第66話 変貌

 刑部が手を殺生石から離したとき、欠片が殺生石に張り付いていた。飲み込まれていたと言った方が正しいかもしれない。殺生石から、欠片がとげの様に突き出ている。誰もが、欠片が殺生石に取り込まれてしまったのだと察した。


 「少しばかり、時間が掛かるかもしれないな」

 そう言った刑部の姿は、徐々に人間とはかけ離れた姿になっていった。顔にも手と同じような剛毛が生えていく。目はこじ開けられるかのように大きく開かれていき、虹彩の色も鈍い黄金色に変化していった。頭頂部からは、突き出るように耳が生えてきた。人間の耳ではない。丸みを帯び、これもまた全体が茶色い毛で覆われている。獣の耳だ。口は耳まで裂け、その歯の一本一本が鋭い牙へと変わっていった。


 印付と磐船が発砲した。それぞれが構えているアサルトライフルとライトマシンガン。MDRXとネゲヴだ。同時に颯も右手に持った投げナイフを三本投げつけた。印付はセミオートで的確に胸部に二発。磐船はフルオートでの射撃だったが、キレの良いトリガー捌きで三発のみ刑部の腹部に叩き込んだ。颯の投げナイフは刑部の喉元に飛んだ。


 銃弾と投げナイフが命中した衝撃で、刑部の上半身が僅かにのけ反った。


 「……残念」

 刑部が呟きながら、のけ反ったような体勢のまま片手を持ち上げた。銃を持ったその右手も、茶色の毛で覆われている。源が持っている銃と同じ、モデル360 SAKURA。銃口は印付に向いていた。

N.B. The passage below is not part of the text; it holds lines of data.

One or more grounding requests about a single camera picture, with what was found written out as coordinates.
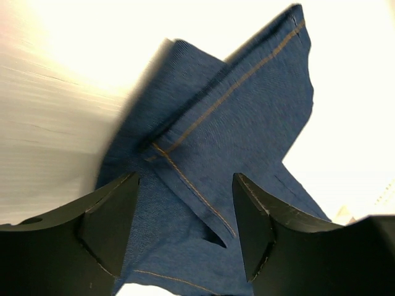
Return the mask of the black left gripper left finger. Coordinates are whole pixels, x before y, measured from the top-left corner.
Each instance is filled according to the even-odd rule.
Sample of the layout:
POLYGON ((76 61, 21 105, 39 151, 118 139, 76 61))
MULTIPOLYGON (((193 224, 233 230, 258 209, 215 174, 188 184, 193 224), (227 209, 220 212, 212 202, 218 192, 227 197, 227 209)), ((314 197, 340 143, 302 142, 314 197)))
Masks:
POLYGON ((2 295, 110 295, 138 198, 129 173, 73 202, 1 226, 2 295))

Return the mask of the dark blue denim trousers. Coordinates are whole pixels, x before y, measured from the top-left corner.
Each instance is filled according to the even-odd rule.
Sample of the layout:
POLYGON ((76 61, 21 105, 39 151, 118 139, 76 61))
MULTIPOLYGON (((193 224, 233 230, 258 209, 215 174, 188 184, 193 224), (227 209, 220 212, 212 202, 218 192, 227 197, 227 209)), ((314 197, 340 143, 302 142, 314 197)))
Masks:
POLYGON ((172 44, 98 174, 97 187, 131 171, 140 177, 114 292, 135 283, 176 295, 252 295, 233 206, 235 173, 325 218, 283 165, 312 113, 310 45, 300 4, 229 62, 183 40, 172 44))

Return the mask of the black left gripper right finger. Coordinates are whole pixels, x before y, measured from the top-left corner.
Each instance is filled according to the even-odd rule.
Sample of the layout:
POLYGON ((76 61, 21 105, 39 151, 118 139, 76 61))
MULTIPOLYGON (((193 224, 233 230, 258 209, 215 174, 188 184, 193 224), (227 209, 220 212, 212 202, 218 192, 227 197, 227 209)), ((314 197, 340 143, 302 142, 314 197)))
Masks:
POLYGON ((233 201, 255 295, 393 295, 394 217, 342 226, 305 213, 241 173, 233 201))

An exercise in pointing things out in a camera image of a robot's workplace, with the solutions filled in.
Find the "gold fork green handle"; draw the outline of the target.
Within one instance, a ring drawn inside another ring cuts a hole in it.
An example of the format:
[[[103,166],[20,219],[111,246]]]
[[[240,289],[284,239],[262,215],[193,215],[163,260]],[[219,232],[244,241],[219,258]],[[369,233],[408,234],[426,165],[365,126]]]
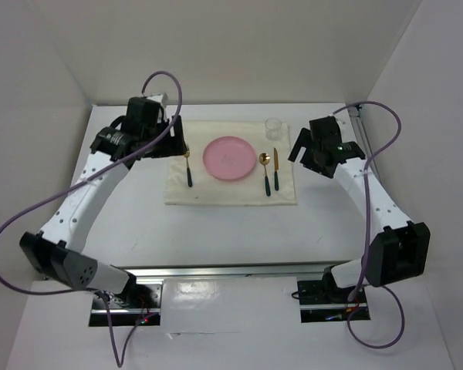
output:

 印付が背後に勢いよく倒れ込みながらMDRXを発砲するのと、刑部が引き金を引くのはほぼ同時だった。リボルバーとアサルトライフルの銃声が交錯する。


 印付の回避行動もむなしく、刑部が放った.38スペシャル弾は印付を捉えた。まるで仕返しとしての一撃のようだ。しかし、それが印付の体を貫くことはなかった。プレートキャリアのお陰だ。銃弾はセラミックプレートで潰れるだけに終わる。ただし銃弾の衝撃まで消える訳ではない。相応の痛みとショックに、印付も小さく唸り声をあげた。

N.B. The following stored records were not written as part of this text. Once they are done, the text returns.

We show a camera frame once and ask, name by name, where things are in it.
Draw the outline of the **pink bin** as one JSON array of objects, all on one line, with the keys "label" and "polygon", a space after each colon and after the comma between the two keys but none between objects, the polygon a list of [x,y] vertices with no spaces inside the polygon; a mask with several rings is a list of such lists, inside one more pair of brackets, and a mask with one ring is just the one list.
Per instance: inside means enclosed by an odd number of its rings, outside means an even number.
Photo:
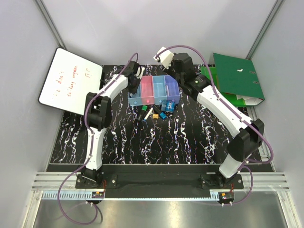
[{"label": "pink bin", "polygon": [[143,76],[141,79],[141,100],[143,105],[154,103],[152,76]]}]

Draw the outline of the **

 印付が放った5.56ミリ弾は真っすぐ刑部まで飛来し、持っていた銃、SAKURAに命中した。印付も狙って撃った訳ではない。真っすぐこちらへ突き出されていたその銃に偶然命中しただけだ。5.56ミリ弾は、SAKURAの短い銃身やシリンダーの一部を削るように飛び、砕けた。バキンと耳障りな音がし、火花が弾けた。破片が散弾のように刑部の上腕や肩へ食い込む。


 「おおっと、ビックリした」

 刑部は何でもないように言った。使い物にならなくなったその銃――警察官としての証明でもあるその銃を、顔の前に持ってきて一瞥いちべつだけすると何の未練も無いかの様に後ろに放り捨てた。その際、腕の傷から血が飛び散った。


 それを見て、一行も活路を見出していた。高い霊力と妖気を持ち合わせた人物。だが、決して無敵でも不死でもないことを理解したからだ。不意の事で集中が途切れたからなのか、他の理由があるのか。とにかく、一部の隙も無く確実に攻撃を防ぐことができる訳ではないらしい。怪我を負い、血を流すならば倒すことができる。


 倒れた印付もMDRXを構えつつ起き上がった。


 「……本当に戦わずに済ます気は無いんだな?」

 刑部が、その異形と化してしまった顔で一行を見回しながら言った。源の顔を見た時だけ少し表情を変えたが、その本心は読み取れない。


 「ああ。玉藻前の復活は止める。アンタは殺す」

 現はスカーのトリガーに掛けた人差し指に、意識を集中させた。


 「仕方ない。お前たちも――」

 刑部が喋った時、辺りが一瞬、眩い光に包まれた。


 余りの眩しさに、一行は思わず目をつぶった。皆銃や投げナイフで手が塞がっている為に、前腕部で目を覆い隠すような格好をとった。目の前で何かが爆発したかのような光量だ。目を閉じていても、瞼ごしにその明るさが分かる程だ。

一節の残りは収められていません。